General Motors plants started to come back online this week and the vast majority of its U.S. facilities will be up and running before the end of the month. GM is confident it will be able to keep its global workforce safe from COVID-19 by implementing a number of new safety protocols, which it outlined in a 40-page document sent to its employees last week.
With some expressing concern that companies like GM and Ford are sending employees back to work too early, we figured we would go over the General Motors COVID-19 handbook and explain exactly what the automaker is telling its U.S. and Canadian workforces with regard to COVID-19 pandemic.
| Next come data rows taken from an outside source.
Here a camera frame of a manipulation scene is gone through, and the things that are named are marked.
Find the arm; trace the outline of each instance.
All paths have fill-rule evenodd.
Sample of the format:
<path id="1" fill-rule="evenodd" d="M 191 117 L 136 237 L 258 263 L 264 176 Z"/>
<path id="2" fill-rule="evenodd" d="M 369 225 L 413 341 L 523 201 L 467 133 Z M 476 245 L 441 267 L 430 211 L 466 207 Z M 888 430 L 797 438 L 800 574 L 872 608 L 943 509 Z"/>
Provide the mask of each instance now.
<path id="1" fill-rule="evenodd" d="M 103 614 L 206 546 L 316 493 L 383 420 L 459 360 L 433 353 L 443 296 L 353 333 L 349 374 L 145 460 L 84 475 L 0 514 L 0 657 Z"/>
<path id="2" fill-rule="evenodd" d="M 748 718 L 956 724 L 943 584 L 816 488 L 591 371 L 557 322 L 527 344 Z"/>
In the opening chapter of the document (which is available to read at this link), GM’s corporate medical director, Dr. Jeffrey E. Hess, explains how the virus is transmitted and gives workers basic guidelines against protecting themselves from contracting COVID-19, explaining it is “spread mainly by direct airborne droplets produced when an infected person talks, coughs or sneezes.” The documents also points out that “when in close proximity (within six feet/two meters) without a face mask, droplets may land in your mouth, nose, or be inhaled into the lungs and cause infection,” and recommends that “the best protection measure is to wash or sanitize your hands before eating, drinking, smoking or touching your face.”
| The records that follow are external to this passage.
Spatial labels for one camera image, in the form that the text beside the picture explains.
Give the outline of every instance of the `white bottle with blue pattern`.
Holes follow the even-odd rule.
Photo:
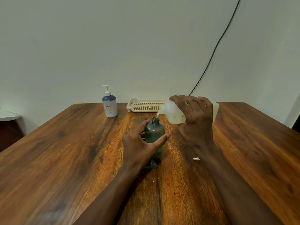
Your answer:
[[[105,96],[102,98],[105,114],[108,118],[112,118],[118,115],[117,100],[108,90],[108,85],[102,85],[106,87]]]

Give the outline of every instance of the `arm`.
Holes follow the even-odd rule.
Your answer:
[[[143,121],[133,132],[122,137],[123,165],[109,185],[88,206],[73,225],[113,224],[129,187],[150,160],[151,156],[170,137],[165,134],[154,143],[146,143],[140,134],[149,120]]]
[[[231,223],[282,225],[214,143],[212,103],[194,96],[172,96],[170,100],[185,114],[186,123],[178,125],[178,132],[209,170]]]

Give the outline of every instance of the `gray plastic bottle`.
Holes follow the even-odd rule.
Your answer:
[[[152,122],[149,122],[145,127],[145,141],[147,143],[153,143],[164,134],[165,126],[159,122],[158,117],[153,117]],[[152,158],[159,158],[162,152],[163,147],[161,146]]]

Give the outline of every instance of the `black cable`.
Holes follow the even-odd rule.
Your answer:
[[[223,38],[223,36],[225,35],[227,29],[229,28],[229,26],[230,26],[230,24],[231,24],[231,21],[232,21],[234,15],[235,15],[235,12],[236,12],[236,10],[237,10],[239,4],[240,4],[240,0],[238,0],[238,3],[236,4],[235,10],[234,10],[234,12],[233,12],[233,14],[232,14],[232,17],[231,17],[231,19],[230,19],[230,21],[229,21],[229,24],[227,25],[227,28],[225,29],[225,31],[223,32],[221,38],[219,39],[218,43],[216,44],[216,47],[215,47],[215,49],[214,49],[214,52],[212,53],[212,56],[210,57],[210,60],[209,60],[209,62],[208,62],[208,64],[207,64],[207,67],[205,68],[205,70],[204,70],[203,74],[201,75],[200,79],[198,80],[196,86],[193,88],[193,90],[190,92],[189,95],[191,95],[191,94],[193,93],[193,91],[195,90],[195,88],[196,88],[197,85],[199,84],[200,80],[201,80],[202,77],[204,76],[204,74],[205,74],[205,72],[206,72],[206,70],[207,70],[207,68],[208,68],[208,66],[209,66],[209,64],[210,64],[210,62],[211,62],[211,60],[212,60],[212,57],[213,57],[214,54],[215,54],[216,48],[217,48],[218,45],[219,45],[219,42],[221,41],[221,39]]]

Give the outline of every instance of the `plastic tray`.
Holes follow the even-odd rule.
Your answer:
[[[159,105],[165,105],[166,100],[138,100],[130,98],[127,111],[130,112],[158,112]]]
The General Motors COVID-19 playbook then turns to focus on an actual workday, advising workers keep their physical distance when entering the building, go through a temperature screening, put on a face mask and other PPE and answer a short COVID-19 questionnaire. Once inside the building, workers will clean their workstations in at the start and end of their shifts.
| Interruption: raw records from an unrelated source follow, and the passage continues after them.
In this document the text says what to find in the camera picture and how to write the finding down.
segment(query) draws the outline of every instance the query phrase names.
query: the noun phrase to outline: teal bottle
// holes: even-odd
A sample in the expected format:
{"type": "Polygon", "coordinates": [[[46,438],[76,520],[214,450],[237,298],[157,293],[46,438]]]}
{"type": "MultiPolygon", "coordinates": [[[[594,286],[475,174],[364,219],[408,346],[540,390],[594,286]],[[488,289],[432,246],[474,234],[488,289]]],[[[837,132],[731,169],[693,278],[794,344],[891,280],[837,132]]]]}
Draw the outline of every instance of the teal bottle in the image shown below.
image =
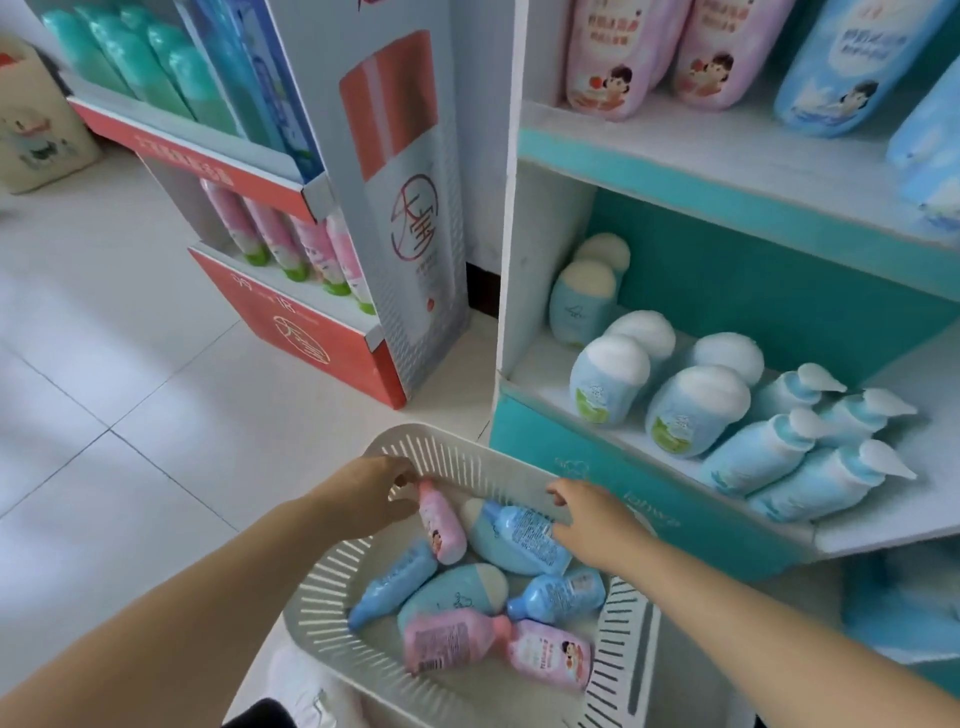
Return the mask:
{"type": "Polygon", "coordinates": [[[211,129],[237,136],[230,109],[224,103],[200,51],[192,45],[178,48],[170,54],[170,67],[197,121],[211,129]]]}
{"type": "Polygon", "coordinates": [[[108,41],[107,52],[136,98],[158,109],[193,118],[146,41],[130,32],[117,33],[108,41]]]}
{"type": "Polygon", "coordinates": [[[42,16],[73,69],[92,84],[133,96],[130,87],[107,61],[84,22],[67,11],[48,11],[42,16]]]}

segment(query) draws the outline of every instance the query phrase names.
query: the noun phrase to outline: body wash bottle
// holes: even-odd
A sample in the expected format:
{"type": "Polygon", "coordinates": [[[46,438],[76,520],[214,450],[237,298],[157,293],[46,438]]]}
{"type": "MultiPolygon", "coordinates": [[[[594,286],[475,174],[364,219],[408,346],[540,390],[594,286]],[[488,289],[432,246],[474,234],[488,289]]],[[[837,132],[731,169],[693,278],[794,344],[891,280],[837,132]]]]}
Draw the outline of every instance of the body wash bottle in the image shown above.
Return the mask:
{"type": "Polygon", "coordinates": [[[891,417],[915,415],[917,408],[887,389],[870,388],[844,397],[820,413],[832,428],[823,444],[831,448],[859,445],[880,432],[891,417]]]}
{"type": "Polygon", "coordinates": [[[650,358],[636,340],[612,333],[594,339],[570,371],[570,399],[593,425],[620,425],[650,377],[650,358]]]}
{"type": "Polygon", "coordinates": [[[796,407],[812,409],[824,392],[846,392],[843,384],[819,364],[801,364],[796,372],[785,372],[754,393],[747,413],[748,422],[769,420],[774,415],[789,414],[796,407]]]}
{"type": "Polygon", "coordinates": [[[673,87],[681,101],[718,111],[743,98],[795,0],[696,0],[680,41],[673,87]]]}
{"type": "Polygon", "coordinates": [[[707,456],[700,482],[725,496],[746,496],[792,473],[829,432],[810,409],[747,425],[707,456]]]}
{"type": "Polygon", "coordinates": [[[828,0],[774,112],[791,129],[839,136],[883,101],[957,0],[828,0]]]}
{"type": "Polygon", "coordinates": [[[913,480],[887,444],[867,440],[858,446],[818,449],[783,480],[747,498],[750,507],[771,521],[814,521],[855,506],[887,475],[913,480]]]}

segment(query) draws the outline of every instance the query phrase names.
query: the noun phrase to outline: baby lotion bottle
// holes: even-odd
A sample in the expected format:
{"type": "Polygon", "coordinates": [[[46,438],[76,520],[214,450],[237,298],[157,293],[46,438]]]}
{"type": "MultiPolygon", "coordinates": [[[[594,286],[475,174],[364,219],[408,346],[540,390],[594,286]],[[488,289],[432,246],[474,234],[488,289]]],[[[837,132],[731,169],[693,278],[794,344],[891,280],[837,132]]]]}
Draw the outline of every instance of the baby lotion bottle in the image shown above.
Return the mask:
{"type": "Polygon", "coordinates": [[[811,409],[747,425],[707,456],[700,481],[725,496],[746,496],[792,473],[829,432],[811,409]]]}
{"type": "Polygon", "coordinates": [[[287,274],[287,278],[297,282],[310,278],[310,269],[300,256],[300,249],[283,224],[280,213],[256,200],[245,197],[244,202],[256,223],[260,235],[267,242],[277,265],[287,274]]]}
{"type": "Polygon", "coordinates": [[[590,644],[569,632],[529,619],[513,625],[507,662],[521,674],[565,690],[582,691],[590,679],[590,644]]]}
{"type": "Polygon", "coordinates": [[[437,561],[445,567],[456,564],[467,553],[467,534],[444,494],[429,478],[417,485],[420,520],[437,561]]]}
{"type": "Polygon", "coordinates": [[[566,60],[566,99],[611,121],[646,96],[673,0],[577,0],[566,60]]]}
{"type": "Polygon", "coordinates": [[[606,263],[574,260],[550,293],[548,318],[557,341],[585,347],[603,333],[616,303],[616,277],[606,263]]]}
{"type": "Polygon", "coordinates": [[[824,392],[846,391],[847,385],[834,379],[819,364],[801,364],[796,372],[781,374],[754,393],[747,420],[769,420],[774,415],[789,414],[795,407],[812,409],[824,392]]]}
{"type": "Polygon", "coordinates": [[[522,595],[507,602],[507,617],[556,624],[600,609],[606,599],[600,572],[581,567],[564,576],[538,576],[522,595]]]}
{"type": "Polygon", "coordinates": [[[886,427],[891,417],[915,415],[917,408],[887,389],[870,388],[844,397],[820,414],[832,428],[822,444],[840,448],[859,445],[886,427]]]}
{"type": "Polygon", "coordinates": [[[673,87],[685,103],[719,111],[743,98],[795,0],[695,0],[673,87]]]}
{"type": "Polygon", "coordinates": [[[553,523],[543,514],[492,500],[484,503],[483,512],[507,545],[536,561],[543,573],[560,575],[570,565],[573,557],[554,541],[553,523]]]}
{"type": "Polygon", "coordinates": [[[650,377],[650,359],[629,336],[604,334],[577,356],[570,371],[570,399],[593,425],[621,425],[650,377]]]}
{"type": "Polygon", "coordinates": [[[250,219],[243,198],[210,180],[201,179],[200,184],[247,262],[250,265],[266,265],[270,260],[270,252],[250,219]]]}
{"type": "Polygon", "coordinates": [[[437,573],[437,559],[426,541],[417,541],[387,573],[375,578],[350,610],[347,626],[356,632],[367,622],[391,615],[437,573]]]}
{"type": "Polygon", "coordinates": [[[450,609],[474,609],[492,617],[503,612],[509,586],[503,571],[490,564],[467,564],[435,576],[396,615],[400,632],[414,617],[450,609]]]}
{"type": "Polygon", "coordinates": [[[415,31],[361,61],[341,79],[340,95],[390,261],[394,304],[415,345],[446,311],[453,287],[430,32],[415,31]]]}
{"type": "Polygon", "coordinates": [[[886,443],[867,440],[857,446],[818,449],[783,480],[747,498],[750,507],[771,521],[814,521],[859,503],[887,475],[913,480],[886,443]]]}
{"type": "Polygon", "coordinates": [[[906,73],[957,0],[828,0],[777,94],[791,129],[838,136],[861,123],[906,73]]]}
{"type": "Polygon", "coordinates": [[[479,662],[514,633],[506,617],[487,617],[472,609],[421,615],[403,630],[403,664],[413,674],[479,662]]]}
{"type": "Polygon", "coordinates": [[[491,521],[483,512],[484,500],[471,498],[460,506],[460,523],[467,532],[467,542],[477,556],[504,571],[520,576],[537,576],[540,564],[525,553],[515,551],[500,538],[491,521]]]}
{"type": "Polygon", "coordinates": [[[750,409],[750,389],[729,367],[690,367],[672,376],[647,409],[647,433],[678,457],[706,452],[750,409]]]}

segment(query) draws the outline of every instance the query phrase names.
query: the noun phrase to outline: tile floor
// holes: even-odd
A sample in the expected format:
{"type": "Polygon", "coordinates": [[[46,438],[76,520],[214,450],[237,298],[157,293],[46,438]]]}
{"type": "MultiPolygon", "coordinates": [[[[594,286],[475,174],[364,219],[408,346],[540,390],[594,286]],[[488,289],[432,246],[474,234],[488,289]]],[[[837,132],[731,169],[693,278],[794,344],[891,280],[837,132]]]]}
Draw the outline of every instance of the tile floor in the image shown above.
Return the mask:
{"type": "Polygon", "coordinates": [[[474,314],[395,412],[253,336],[187,254],[194,238],[116,148],[0,195],[0,694],[378,432],[488,426],[493,319],[474,314]]]}

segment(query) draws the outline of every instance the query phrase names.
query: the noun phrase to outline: white cap
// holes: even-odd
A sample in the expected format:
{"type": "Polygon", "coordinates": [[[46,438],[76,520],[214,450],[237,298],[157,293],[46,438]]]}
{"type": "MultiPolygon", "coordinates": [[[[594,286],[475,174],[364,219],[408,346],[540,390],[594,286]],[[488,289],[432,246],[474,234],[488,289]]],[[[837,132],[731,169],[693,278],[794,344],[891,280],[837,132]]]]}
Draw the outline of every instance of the white cap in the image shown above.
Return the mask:
{"type": "Polygon", "coordinates": [[[611,299],[616,294],[613,270],[598,260],[574,260],[560,273],[560,280],[584,296],[611,299]]]}
{"type": "Polygon", "coordinates": [[[897,452],[879,440],[867,440],[859,448],[860,462],[873,471],[915,480],[917,474],[903,465],[897,452]]]}
{"type": "Polygon", "coordinates": [[[750,389],[730,367],[689,367],[674,383],[701,407],[728,422],[742,420],[750,409],[750,389]]]}
{"type": "Polygon", "coordinates": [[[607,263],[614,271],[622,273],[630,267],[630,246],[619,235],[601,232],[589,238],[573,254],[574,260],[584,258],[600,260],[607,263]]]}
{"type": "Polygon", "coordinates": [[[819,364],[801,364],[797,367],[800,383],[814,392],[846,392],[847,385],[833,378],[833,375],[819,364]]]}
{"type": "Polygon", "coordinates": [[[756,342],[740,333],[725,331],[705,336],[693,345],[695,365],[730,367],[753,387],[763,376],[763,352],[756,342]]]}
{"type": "Polygon", "coordinates": [[[907,404],[888,389],[863,390],[863,403],[867,409],[883,417],[897,417],[898,415],[915,415],[917,408],[907,404]]]}
{"type": "Polygon", "coordinates": [[[662,313],[631,311],[624,314],[607,329],[607,333],[622,333],[635,339],[655,359],[665,359],[677,346],[677,333],[662,313]]]}
{"type": "Polygon", "coordinates": [[[636,340],[620,333],[605,333],[580,354],[601,372],[642,387],[650,378],[650,357],[636,340]]]}
“You will be asked to clean your workstation at the beginning of every shift/workday,” the document says. “The frequency of cleaning of these areas may vary based on your site. Supplies and instructions will be provided. As part of enhanced cleaning protocols for your work area, you may need to use additional approved chemicals, wear additional PPE and follow specific instructions.”
Social distancing, the most difficult measure to implement in automotive assembly plants, is also addressed in the document, advising the following:
- With regard to physical distancing, largely thought to be the most difficult part of bringing vehicle production lines back, the document advises workers to do the following:
- Stay at least six feet (two meters) from others when possible
- Stay out of crowded places and avoid mass gatherings
- Utilize Skype meetings whenever possible
- Do not exceed 50 percent of the maximum capacity for multipurpose spaces or large conference rooms
- Follow restrictions on how many people can use an elevator at a time, and limit the number of people permitted to sit at a table
GM workers are also advised to open doors by using their “hip, shoulder or elbow,” instead of their hands and to use a paper towel or wipe if they have to turn a handle.
Lastly, the document advises workers to take their temperature if they are feeling unwell and to not come to work “if it is 100.4 degrees Fahrenheit or higher.” Employees who suspect they may have COVID-19 should contact their supervisor, contact GM Medical and contact their physician. GM is provided workers who are forced to quarantine with up to 14 days of pay.
With the General Motors COVID-19 playbook in hand, the automaker is bringing its plants online slowly and starting with only limited shift rotation at most facilities, but plans to be back up and running at full capacity by mid-to-late June.